今回の脚本家・相沢友子氏は映画『重力ピエロ』『プリンセストヨトミ』などの脚本も手掛ける実力派であり、マンガ原作のドラマ化も「鹿男あをによし」や「ミステリと言う勿れ」など個性が強い主人公が登場する作品を数多く手掛けている。原作者がどれくらい自分の作品に思い入れがあるか、その世界観を大切にしているかはよく理解していたはずである。
ネットなどでは脚本家を誹謗中傷する投稿が見られるが、「今回のことでは、脚本家も大変傷ついているだろう」といったことを想像するべきだ。相沢氏は昨年末、自身のインスタグラムに「最後は脚本も書きたいという原作者たっての要望があり、過去に経験したことのない事態で困惑しましたが、残念ながら急きょ協力という形で携わることとなりました」などと投稿し、SNSで炎上する騒ぎとなったが、脚本家も、テレビが生み出したコミュニケーションの断絶という状況の「被害者」なのだ。
一点あえて指摘するとすれば、脚本家とプロデューサーの三上絵里子氏とのタッグが初めてだったということだ。ここに大きなターニングポイントがあったのではないかと私は直感している。
前述したように、プロデューサーと脚本家がタッグを組むキモは、“都合を聞いてくれ”“使い勝手のいい”間柄になるほどまでに信頼関係が築けていることである。
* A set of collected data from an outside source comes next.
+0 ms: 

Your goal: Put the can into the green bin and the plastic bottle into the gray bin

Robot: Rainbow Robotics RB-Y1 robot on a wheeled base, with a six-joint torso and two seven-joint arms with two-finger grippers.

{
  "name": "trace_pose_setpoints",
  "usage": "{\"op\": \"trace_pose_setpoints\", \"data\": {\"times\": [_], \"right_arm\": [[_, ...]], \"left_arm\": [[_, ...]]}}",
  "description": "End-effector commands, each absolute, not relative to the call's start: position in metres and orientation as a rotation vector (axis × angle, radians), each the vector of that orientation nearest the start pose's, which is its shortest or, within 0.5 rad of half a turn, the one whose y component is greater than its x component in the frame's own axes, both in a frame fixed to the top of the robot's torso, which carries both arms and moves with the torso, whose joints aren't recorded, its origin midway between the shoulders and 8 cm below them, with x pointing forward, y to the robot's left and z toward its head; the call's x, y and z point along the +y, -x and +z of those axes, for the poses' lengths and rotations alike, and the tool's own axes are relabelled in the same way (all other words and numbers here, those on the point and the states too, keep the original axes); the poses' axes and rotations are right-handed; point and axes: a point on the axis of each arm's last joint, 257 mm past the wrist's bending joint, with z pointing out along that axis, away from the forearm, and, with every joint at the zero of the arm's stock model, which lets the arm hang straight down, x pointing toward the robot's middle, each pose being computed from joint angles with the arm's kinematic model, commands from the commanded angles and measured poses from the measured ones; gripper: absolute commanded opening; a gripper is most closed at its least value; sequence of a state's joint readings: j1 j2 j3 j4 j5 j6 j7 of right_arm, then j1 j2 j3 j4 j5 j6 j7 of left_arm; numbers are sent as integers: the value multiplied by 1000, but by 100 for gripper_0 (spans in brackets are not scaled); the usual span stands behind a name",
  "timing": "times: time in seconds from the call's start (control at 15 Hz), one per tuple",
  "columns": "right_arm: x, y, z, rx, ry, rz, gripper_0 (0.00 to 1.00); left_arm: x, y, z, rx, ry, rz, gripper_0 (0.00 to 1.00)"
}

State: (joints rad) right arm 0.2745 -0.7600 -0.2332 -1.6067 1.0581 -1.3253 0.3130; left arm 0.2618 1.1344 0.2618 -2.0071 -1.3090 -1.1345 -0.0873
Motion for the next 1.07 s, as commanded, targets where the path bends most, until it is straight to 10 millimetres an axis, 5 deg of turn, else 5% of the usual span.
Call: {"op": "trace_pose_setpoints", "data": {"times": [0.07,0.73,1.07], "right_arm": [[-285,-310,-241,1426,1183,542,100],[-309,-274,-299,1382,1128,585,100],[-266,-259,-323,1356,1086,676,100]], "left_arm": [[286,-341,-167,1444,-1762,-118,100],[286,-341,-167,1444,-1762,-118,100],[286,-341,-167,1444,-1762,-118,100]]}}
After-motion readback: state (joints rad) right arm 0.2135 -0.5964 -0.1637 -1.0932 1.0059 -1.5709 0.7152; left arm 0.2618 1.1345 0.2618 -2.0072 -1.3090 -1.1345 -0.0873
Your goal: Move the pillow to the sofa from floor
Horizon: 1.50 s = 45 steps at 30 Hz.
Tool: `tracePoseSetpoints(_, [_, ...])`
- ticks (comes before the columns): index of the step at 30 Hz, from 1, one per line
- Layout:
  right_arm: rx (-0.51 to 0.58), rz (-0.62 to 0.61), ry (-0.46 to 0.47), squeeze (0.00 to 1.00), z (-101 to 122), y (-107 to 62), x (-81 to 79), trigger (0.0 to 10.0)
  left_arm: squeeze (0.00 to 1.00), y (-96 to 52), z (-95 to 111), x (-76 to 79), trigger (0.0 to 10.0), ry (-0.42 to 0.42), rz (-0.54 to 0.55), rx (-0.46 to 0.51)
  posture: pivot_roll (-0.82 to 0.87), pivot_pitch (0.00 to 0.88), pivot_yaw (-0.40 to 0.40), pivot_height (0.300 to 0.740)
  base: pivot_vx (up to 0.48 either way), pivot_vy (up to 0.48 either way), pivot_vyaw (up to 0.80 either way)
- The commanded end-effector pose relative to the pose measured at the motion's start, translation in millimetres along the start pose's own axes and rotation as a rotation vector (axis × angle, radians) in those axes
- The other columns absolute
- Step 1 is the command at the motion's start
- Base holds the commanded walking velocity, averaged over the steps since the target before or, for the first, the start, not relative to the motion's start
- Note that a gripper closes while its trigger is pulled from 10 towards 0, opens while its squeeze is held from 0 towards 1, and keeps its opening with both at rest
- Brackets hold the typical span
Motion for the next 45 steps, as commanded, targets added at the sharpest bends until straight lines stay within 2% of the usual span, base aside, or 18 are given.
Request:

いまのテレビのドラマ現場のスピード感のなかで、編集者を通じて聞いた原作者の要望の微妙なニュアンスを初めて組む相手に的確に伝えられるだけの時間と余裕があったかどうか、それは私にもわからない。
テレビ局が「原作モノ」と言われるドラマを多産する理由
では、今回のように原作者側とコミュニケーションを取る手間やトラブルに発展する可能性があるにもかかわらず、どうして実際には「原作モノ」と言われる原作を基にするドラマ作品が多くなるのか。
一言でいえば、これは創り手側にとって「安心」だからだ。
原作がある作品は、ある程度視聴者が「どんな作品であるか」を知っている。ヒットしたマンガや売れた小説などの場合には、その人気を「アテ」にすることもできる。また、デジタル情報化によって視聴者側の想像力が著しく損なわれているいまの時代、もともと形があってイメージを提示できている作品はアピールする力も強いと考えられる。
「既知のもの」に人間は共感しやすい。自分が好きだった原作の主人公を演じる俳優に共感しやすいというのも自然のことだ。その俳優を知っていたり好きだったりすれば、さらに共感度は高まる。
そして原作モノにはもうひとつ、創り手側にとっての大きなメリットがある。
それは企画を通しやすいということだ。「想像力が欠如している」のは、視聴者側だけではない。テレビ局の企画を選定するセクションの人間も同じだ。私が企画提案をする際に、「なんでそんなことも想像できないのか」とイライラしたり、あきれたりすることも一度や二度ではなかった。
「わかりやすく」「万人受けがする」作品のオンパレードを誰が見たいと思うのか。そんな相手に「どんな作品か」を説明したり提案したりするときに、「ヒット作の○○です」や「ベストセラーの○○」と言った方が通りがいいのは自明のことだ。
そして「原作モノ」のなかでも、マンガ原作は特に需要が大きい。
ドラマのプロデューサーは少しでも話題になったり売れたりしたマンガはほとんど読んでいる。そして深夜のドラマ枠などの企画募集の折には、その8割がマンガ原作の提案で占められる。マンガに強い小学館や集英社の原作には、同時に何件も問い合わせや「ドラマ化したい」というオファーが殺到し、映像化権は競合する。